WHAT IS EXPECTED:
Return the data below exactly, stopping after the line with "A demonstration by".

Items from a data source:

□ □ □ □ □ □ □

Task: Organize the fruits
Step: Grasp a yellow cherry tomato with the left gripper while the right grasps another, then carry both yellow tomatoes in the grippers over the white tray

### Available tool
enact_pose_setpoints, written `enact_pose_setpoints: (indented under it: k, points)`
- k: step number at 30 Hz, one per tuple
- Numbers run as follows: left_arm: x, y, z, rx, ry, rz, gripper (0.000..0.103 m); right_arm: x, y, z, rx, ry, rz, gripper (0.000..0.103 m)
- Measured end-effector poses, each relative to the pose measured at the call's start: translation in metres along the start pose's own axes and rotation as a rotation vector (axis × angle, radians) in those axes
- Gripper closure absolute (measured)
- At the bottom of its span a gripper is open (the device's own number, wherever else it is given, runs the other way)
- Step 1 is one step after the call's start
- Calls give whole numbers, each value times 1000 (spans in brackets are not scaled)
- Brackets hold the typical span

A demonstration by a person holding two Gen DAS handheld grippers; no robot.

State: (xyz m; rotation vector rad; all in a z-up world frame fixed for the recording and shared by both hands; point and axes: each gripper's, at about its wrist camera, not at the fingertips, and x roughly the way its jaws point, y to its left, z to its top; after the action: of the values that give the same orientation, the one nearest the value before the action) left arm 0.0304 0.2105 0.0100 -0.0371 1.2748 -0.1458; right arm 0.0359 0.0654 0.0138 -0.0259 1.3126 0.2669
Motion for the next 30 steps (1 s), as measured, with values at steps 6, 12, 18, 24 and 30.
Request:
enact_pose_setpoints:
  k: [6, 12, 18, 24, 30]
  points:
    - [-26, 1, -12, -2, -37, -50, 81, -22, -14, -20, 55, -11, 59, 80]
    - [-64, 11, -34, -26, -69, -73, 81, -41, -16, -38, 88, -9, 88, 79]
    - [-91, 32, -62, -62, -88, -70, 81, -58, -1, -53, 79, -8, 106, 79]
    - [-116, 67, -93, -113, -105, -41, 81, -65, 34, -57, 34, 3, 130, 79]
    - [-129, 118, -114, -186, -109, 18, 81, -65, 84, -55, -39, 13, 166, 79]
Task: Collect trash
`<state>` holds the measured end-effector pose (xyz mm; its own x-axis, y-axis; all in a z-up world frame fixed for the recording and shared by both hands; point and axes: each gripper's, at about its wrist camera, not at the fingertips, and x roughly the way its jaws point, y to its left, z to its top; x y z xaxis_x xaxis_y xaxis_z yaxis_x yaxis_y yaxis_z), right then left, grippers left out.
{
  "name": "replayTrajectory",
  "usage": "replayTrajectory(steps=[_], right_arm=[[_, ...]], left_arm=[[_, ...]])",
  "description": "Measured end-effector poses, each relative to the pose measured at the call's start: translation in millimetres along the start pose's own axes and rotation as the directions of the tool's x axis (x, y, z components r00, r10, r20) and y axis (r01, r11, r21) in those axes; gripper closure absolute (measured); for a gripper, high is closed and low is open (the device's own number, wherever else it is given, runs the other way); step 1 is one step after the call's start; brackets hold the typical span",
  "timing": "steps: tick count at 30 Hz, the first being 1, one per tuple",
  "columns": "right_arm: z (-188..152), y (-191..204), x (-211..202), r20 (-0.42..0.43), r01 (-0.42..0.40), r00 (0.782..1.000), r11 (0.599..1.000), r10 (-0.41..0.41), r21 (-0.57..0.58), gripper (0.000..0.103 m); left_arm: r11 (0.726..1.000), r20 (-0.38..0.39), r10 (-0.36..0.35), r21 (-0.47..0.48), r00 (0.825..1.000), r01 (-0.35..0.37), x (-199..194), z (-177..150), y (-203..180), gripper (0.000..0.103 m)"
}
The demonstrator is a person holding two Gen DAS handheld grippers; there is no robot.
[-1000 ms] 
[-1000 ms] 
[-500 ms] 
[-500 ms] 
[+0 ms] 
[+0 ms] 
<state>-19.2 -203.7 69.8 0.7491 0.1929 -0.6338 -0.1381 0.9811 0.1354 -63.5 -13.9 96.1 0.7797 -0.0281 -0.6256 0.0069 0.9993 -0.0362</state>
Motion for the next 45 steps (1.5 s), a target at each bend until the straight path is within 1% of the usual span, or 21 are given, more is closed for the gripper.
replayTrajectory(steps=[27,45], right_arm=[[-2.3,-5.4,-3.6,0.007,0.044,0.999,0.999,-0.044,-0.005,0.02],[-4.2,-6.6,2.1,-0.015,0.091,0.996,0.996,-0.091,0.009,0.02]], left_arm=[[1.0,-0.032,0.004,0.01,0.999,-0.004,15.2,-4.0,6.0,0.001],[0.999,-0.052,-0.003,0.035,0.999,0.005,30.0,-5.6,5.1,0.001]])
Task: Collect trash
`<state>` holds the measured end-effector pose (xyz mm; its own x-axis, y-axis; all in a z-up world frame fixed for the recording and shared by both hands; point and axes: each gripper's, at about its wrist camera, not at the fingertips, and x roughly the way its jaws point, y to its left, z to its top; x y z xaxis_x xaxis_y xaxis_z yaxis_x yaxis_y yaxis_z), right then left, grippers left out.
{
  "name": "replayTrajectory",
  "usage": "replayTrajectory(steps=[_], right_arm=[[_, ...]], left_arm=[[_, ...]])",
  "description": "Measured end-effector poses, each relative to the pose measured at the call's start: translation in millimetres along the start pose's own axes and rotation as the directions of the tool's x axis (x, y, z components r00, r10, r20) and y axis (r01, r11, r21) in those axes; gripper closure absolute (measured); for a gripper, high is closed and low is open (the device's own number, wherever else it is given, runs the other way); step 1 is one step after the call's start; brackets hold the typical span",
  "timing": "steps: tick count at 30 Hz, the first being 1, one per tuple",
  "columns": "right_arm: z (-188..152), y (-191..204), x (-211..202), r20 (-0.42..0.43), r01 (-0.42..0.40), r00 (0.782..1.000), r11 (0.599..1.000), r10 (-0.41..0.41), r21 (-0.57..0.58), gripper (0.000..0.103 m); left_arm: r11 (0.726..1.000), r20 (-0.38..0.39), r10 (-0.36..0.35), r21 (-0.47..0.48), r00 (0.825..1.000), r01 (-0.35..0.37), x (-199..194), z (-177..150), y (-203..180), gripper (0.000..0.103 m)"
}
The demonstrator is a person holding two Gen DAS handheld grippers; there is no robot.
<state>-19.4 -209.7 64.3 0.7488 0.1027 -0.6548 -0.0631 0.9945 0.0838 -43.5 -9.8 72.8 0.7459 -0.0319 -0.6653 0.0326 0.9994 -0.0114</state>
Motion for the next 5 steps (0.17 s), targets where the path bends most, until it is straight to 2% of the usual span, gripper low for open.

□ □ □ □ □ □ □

TASK ANSWER:
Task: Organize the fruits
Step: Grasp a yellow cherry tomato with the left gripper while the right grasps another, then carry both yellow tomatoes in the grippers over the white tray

### Available tool
enact_pose_setpoints, written `enact_pose_setpoints: (indented under it: k, points)`
- k: step number at 30 Hz, one per tuple
- Numbers run as follows: left_arm: x, y, z, rx, ry, rz, gripper (0.000..0.103 m); right_arm: x, y, z, rx, ry, rz, gripper (0.000..0.103 m)
- Measured end-effector poses, each relative to the pose measured at the call's start: translation in metres along the start pose's own axes and rotation as a rotation vector (axis × angle, radians) in those axes
- Gripper closure absolute (measured)
- At the bottom of its span a gripper is open (the device's own number, wherever else it is given, runs the other way)
- Step 1 is one step after the call's start
- Calls give whole numbers, each value times 1000 (spans in brackets are not scaled)
- Brackets hold the typical span

A demonstration by a person holding two Gen DAS handheld grippers; no robot.

The response is complete as it stands.